The conversation went on to writers and censorship. With a wry sense of humor, Tolstaya recalled the censorship that still existed in 1983, when she published one of her first short stories, under Gorbachev. It was the story of a little boy who was in love with an older woman, who drank too much, but he didn’t realize it because he was too young. The problem was not political at all. The problem was that Gorbachev was waging a campaign against alcohol, and he wouldn’t allow any mention of the words “glasses” or “bottles” for fear they might allude to alcoholic beverages. Then, after 86, it became easy to be published, but there were still caveats. “You were supposed to be against everything. For instance, editors would complain: “There’s not enough rape, not enough violence…”
She did admit that growing in such an illustrious literary family protected her from persecution. “In the 70’s it was dangerous to read samizdats, and even to read Russian novels published abroad. People could be arrested for having books by Nabokov in their home.” But her family wasn’t harassed. Tolstaya alludes to a species of bird who eats inside the crocodiles’ mouth. “My grandfather was like that. Eating in the crocodile’s mouth.” Of course, there was always the risk that the crocodile would quickly shut his mouth before the bird had a chance to escape.
Of her experience teaching in America versus her life in Russia as a tv host, Tolstaya has a measured view. She suggested that she learnt more from teaching – which improved her English, disciplined her and made her read – than her students did taking her classes. She was sarcastic about her students at Skidmore College, who had to be woken up from their slumber and indifference. Her teaching jobs in America helped her support her two sons and her family in Russia, but the trade-off was that she lost 10 years of Russian history.
Tolstaya is concerned about what will happen after Putin. She compared the Russian political system with the movie The Matrix. “Even if you get rid of one, they multiply. You don’t know what you’re getting next. There are people who are worse than Putin.” Right now she believes that journalists are perceived as more of a threat to the regime than the literary writers. “Noone cares about literature. People are only interested in money. They don’t read. They enjoy life in a physical, material sense. All they are thinking about is: My yacht is bigger than yours.”

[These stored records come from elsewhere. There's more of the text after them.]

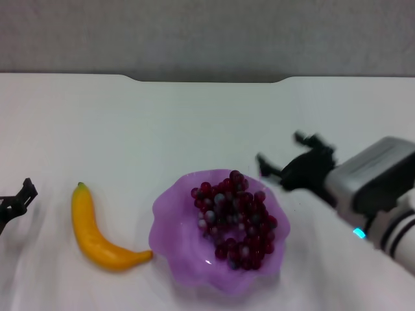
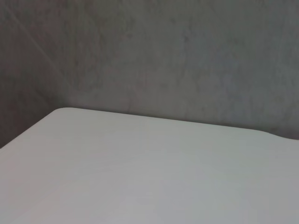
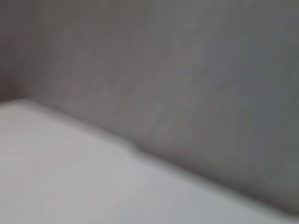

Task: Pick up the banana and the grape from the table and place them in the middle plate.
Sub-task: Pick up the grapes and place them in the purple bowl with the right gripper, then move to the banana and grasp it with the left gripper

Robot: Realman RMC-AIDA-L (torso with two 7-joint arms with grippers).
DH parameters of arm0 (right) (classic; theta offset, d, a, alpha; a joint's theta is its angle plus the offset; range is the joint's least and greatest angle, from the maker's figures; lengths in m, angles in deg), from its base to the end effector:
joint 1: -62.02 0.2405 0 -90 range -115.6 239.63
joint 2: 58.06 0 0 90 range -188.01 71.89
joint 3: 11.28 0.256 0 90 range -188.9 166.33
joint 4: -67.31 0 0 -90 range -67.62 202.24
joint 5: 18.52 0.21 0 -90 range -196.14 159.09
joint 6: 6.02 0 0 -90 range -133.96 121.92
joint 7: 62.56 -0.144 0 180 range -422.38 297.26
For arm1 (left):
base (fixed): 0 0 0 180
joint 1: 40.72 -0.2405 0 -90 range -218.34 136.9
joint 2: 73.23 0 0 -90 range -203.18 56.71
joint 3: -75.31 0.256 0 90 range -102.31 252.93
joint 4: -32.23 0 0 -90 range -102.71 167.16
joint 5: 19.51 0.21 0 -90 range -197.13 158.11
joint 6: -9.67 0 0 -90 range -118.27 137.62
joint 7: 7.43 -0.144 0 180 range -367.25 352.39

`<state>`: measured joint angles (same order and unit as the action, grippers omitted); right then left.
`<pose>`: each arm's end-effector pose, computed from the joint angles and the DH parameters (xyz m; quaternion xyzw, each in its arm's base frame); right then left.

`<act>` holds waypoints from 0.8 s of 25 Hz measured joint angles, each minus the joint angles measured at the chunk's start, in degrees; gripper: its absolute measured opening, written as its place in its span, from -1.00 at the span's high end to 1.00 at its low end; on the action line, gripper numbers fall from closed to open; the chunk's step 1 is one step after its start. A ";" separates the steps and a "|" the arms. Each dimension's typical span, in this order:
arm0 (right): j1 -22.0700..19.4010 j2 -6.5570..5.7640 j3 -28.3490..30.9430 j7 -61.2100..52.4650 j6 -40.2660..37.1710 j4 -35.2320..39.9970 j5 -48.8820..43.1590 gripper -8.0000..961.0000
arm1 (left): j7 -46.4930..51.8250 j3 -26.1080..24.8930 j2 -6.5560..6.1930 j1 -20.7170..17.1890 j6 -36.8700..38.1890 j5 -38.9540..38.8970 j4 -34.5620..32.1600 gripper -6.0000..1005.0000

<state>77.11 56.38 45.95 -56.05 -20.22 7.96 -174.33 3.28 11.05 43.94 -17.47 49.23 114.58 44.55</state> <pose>0.2221 0.3442 -0.0729 -0.8497 0.1887 0.1772 0.4594 -0.3977 0.3303 -0.0112 -0.6296 -0.4314 -0.1781 0.6211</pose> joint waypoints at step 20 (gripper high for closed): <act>6.80 0.83 0.95 -32.32 -40.54 44.08 4.77 -0.88 | 1.74 6.13 0.03 -1.57 2.89 0.45 6.97 -0.64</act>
<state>83.91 57.21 46.89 -88.37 -60.76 52.04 -169.56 5.02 17.18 43.96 -19.05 52.12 115.03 51.52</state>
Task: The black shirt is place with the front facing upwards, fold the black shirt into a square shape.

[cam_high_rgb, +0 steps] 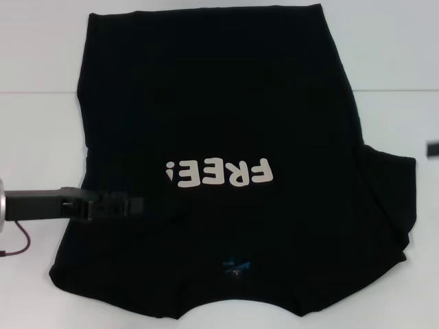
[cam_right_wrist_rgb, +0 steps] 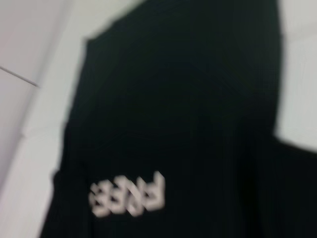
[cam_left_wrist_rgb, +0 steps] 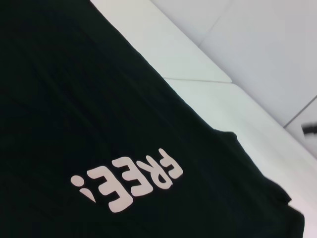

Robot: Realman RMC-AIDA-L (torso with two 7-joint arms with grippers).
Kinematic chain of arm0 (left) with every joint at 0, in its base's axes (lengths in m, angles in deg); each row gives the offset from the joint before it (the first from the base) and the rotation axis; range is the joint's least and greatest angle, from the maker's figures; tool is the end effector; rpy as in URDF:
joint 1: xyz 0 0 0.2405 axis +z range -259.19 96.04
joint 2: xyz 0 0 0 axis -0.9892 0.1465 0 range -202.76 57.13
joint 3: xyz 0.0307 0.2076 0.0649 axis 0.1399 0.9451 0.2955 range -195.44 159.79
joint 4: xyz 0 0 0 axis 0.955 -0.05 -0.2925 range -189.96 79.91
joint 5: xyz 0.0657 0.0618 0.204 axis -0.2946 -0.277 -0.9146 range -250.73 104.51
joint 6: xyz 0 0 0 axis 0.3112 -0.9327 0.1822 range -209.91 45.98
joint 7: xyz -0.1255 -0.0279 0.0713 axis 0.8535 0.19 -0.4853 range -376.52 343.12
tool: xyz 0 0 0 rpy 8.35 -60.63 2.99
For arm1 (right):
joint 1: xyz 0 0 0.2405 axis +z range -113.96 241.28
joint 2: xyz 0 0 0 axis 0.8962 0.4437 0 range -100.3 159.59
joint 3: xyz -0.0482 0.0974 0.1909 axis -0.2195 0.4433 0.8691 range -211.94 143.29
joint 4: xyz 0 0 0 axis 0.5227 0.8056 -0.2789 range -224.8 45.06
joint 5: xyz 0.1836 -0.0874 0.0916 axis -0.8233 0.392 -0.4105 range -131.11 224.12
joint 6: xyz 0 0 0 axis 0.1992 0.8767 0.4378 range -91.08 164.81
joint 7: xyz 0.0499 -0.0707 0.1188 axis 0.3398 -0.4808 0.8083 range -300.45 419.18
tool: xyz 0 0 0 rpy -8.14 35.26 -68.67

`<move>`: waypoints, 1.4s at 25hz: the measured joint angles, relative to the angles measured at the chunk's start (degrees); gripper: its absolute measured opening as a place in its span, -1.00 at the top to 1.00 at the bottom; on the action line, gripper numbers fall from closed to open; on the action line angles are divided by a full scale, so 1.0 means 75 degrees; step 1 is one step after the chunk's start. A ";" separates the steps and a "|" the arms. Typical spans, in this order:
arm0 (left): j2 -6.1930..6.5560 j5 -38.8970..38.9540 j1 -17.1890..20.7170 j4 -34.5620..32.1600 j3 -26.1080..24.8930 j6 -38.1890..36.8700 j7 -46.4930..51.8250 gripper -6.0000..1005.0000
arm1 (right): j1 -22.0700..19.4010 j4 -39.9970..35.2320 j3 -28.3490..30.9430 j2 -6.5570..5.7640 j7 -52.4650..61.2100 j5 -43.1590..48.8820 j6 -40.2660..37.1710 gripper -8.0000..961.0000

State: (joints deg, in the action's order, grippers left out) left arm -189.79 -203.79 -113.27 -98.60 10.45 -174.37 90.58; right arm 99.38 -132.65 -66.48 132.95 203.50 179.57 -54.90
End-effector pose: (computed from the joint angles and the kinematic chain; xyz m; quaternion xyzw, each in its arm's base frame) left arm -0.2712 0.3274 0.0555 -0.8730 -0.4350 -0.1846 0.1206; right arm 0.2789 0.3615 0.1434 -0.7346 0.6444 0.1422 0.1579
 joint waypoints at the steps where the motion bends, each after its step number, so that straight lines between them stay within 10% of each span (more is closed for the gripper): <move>1: -0.0047 0.0050 -0.0005 0.0007 -0.0048 0.0086 0.0229 -0.07 | -0.0036 -0.0011 0.0052 -0.0013 0.0085 0.0224 -0.0086 -0.96; 8: -0.0084 0.0070 -0.0261 0.0078 -0.0066 0.0251 0.0618 -0.07 | -0.0120 0.0195 0.0177 0.0037 0.0211 0.0822 -0.0295 -0.96; 35: -0.0141 0.0081 -0.0437 0.0291 -0.0044 0.0718 0.0634 -0.06 | 0.0413 0.1286 -0.0737 0.0593 0.0423 0.1634 0.1284 0.04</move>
State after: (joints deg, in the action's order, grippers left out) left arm -190.85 -203.18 -116.55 -96.42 10.12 -168.98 95.34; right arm 102.47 -123.01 -72.01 137.40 206.67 191.83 -45.27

“It’s the yacht complex,” interjected Remnick, and every one laughed.
Curiously, Tolstaya thought that it was rather a good thing that writers have no impact on Russian life right now, that they are ignored and left alone. She told this story about a group of writers being invited to go to Paris at the same time as Putin. One of the writers, a man in his 40’s, finding himself close to Putin, leaned forward and asked him: “Mr. Putin, what kind of books do you like to read?” Putin immediately quipped back: “If I tell you what book I like to read, you’ll start to write them.”
There was an audible gasp in the New School audience.
Tolstaya waited a beat, then added with typical sarcasm: “He was right, of course!”
Another gasp ran through the audience.
“Of course it was an insult,” she said. Then she deplored how young writers are more interested in currying favor from the government than in taking a stand. She mentioned that a group of young writers were meeting with Putin at a round table, and even though they opposed him, politically, all they managed to say was that the state should give grants to young writers to help them get published – proving that Putin’s insult, sadly, may have been well deserved.